• WORK TO COMPLETE
Please repeat the records below exactly, from the first line through the line containing "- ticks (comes", and nothing more.
((
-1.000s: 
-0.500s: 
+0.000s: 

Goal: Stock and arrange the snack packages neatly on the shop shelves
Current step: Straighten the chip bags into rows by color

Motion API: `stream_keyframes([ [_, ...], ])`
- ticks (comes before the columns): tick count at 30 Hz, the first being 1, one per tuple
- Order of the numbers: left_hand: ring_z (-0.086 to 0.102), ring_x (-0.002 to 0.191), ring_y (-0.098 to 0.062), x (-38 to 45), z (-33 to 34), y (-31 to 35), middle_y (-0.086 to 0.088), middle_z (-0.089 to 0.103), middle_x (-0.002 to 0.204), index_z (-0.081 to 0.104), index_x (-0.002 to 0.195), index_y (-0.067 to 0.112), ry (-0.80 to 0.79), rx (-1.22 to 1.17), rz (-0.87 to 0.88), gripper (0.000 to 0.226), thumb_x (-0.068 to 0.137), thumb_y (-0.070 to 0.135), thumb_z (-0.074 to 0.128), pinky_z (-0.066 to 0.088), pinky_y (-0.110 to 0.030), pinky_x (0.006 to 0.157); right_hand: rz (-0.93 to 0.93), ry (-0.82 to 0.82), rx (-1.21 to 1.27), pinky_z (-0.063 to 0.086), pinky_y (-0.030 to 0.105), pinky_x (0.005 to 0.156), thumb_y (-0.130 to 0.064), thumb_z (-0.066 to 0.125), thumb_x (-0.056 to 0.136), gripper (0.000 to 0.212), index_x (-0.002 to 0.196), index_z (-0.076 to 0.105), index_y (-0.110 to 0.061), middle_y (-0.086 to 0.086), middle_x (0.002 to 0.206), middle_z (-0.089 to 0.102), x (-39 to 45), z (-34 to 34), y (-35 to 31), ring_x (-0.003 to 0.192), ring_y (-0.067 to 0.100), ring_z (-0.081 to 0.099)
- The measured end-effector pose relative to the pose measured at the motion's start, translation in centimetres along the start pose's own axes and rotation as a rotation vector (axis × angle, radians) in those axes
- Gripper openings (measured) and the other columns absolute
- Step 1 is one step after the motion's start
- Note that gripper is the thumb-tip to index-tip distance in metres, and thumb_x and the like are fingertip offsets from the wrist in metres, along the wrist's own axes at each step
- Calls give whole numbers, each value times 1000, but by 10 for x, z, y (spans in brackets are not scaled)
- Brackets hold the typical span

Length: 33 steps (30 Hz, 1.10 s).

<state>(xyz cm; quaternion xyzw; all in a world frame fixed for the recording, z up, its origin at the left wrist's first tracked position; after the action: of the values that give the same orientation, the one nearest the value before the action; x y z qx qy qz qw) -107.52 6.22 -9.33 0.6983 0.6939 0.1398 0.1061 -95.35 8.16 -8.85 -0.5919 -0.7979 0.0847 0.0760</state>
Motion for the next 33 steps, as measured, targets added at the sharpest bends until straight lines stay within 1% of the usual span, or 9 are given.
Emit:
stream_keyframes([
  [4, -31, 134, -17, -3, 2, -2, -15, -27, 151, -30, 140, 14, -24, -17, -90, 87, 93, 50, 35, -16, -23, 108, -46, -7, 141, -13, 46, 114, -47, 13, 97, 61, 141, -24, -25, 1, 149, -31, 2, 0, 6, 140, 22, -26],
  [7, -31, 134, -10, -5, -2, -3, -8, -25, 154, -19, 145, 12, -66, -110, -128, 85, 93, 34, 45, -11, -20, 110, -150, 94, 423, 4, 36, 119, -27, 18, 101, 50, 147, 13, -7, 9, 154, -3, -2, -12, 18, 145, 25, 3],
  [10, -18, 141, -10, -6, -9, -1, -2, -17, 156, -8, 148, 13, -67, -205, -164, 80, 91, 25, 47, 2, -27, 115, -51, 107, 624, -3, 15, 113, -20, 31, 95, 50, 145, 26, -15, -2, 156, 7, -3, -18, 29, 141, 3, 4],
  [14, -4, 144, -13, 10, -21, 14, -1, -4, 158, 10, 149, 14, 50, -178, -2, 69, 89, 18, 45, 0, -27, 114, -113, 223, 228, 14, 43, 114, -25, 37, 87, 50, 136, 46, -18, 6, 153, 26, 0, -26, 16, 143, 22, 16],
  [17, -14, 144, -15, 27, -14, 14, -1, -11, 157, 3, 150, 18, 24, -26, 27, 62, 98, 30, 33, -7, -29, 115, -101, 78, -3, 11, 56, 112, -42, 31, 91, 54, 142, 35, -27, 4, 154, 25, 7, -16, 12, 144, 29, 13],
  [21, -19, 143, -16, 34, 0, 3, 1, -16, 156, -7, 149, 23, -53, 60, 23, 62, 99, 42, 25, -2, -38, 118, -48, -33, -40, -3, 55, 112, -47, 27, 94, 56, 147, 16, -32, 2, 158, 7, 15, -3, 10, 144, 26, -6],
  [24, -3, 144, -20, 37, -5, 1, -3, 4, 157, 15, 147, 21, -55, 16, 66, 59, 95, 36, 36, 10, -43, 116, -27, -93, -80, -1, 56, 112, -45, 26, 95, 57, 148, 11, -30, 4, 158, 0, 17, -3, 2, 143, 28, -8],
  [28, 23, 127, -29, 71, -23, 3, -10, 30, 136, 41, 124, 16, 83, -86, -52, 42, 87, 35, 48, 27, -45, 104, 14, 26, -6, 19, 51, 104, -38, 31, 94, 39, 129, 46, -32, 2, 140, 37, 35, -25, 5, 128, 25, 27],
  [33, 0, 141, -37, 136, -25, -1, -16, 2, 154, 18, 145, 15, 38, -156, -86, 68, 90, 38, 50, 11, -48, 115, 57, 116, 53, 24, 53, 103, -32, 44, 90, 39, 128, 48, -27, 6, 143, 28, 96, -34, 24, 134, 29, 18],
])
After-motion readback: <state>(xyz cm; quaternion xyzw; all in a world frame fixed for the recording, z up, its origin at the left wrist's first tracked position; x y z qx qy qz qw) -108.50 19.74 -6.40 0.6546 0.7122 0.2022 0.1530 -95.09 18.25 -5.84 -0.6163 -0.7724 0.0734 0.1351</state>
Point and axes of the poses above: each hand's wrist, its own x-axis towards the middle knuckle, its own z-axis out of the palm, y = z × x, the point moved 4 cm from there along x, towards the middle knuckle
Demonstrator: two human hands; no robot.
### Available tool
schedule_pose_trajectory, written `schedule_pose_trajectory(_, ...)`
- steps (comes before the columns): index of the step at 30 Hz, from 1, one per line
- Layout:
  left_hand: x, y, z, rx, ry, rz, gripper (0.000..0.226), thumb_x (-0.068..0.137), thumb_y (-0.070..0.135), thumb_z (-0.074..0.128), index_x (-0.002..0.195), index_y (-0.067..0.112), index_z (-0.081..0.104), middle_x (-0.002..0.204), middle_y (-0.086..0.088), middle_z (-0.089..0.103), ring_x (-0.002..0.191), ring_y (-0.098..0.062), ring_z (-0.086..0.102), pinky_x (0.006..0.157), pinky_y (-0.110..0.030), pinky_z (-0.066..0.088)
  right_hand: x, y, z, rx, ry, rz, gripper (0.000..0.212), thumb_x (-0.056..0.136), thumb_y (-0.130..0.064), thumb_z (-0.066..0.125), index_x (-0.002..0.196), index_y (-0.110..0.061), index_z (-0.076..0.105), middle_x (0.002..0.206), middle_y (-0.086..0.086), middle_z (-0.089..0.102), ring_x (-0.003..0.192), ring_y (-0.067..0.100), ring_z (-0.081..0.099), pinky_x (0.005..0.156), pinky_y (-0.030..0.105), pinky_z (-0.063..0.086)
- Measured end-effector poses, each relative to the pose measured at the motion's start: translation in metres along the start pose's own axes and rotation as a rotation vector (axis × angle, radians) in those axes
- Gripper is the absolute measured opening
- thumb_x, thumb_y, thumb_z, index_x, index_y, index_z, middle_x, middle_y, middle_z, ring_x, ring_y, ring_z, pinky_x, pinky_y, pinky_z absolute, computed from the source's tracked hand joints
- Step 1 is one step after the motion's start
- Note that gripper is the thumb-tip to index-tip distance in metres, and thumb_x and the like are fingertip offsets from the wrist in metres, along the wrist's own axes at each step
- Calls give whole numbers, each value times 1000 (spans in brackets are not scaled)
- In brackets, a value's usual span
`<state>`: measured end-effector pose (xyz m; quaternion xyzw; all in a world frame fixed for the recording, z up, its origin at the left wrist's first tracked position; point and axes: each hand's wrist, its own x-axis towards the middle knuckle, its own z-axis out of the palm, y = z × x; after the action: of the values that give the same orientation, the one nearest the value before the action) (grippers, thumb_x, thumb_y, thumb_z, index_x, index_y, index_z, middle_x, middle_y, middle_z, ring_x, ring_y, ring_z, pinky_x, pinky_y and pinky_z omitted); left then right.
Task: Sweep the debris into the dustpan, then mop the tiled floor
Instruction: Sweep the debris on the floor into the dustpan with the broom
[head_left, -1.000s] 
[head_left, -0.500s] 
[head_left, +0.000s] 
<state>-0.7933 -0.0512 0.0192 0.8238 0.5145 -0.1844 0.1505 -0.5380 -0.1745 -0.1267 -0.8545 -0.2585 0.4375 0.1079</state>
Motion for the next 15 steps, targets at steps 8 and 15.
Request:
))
• EXPECTED ANSWER
-1.000s: 
-0.500s: 
+0.000s: 

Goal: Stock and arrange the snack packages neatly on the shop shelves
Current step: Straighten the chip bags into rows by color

Motion API: `stream_keyframes([ [_, ...], ])`
- ticks (comes before the columns): tick count at 30 Hz, the first being 1, one per tuple

This output has come to an end.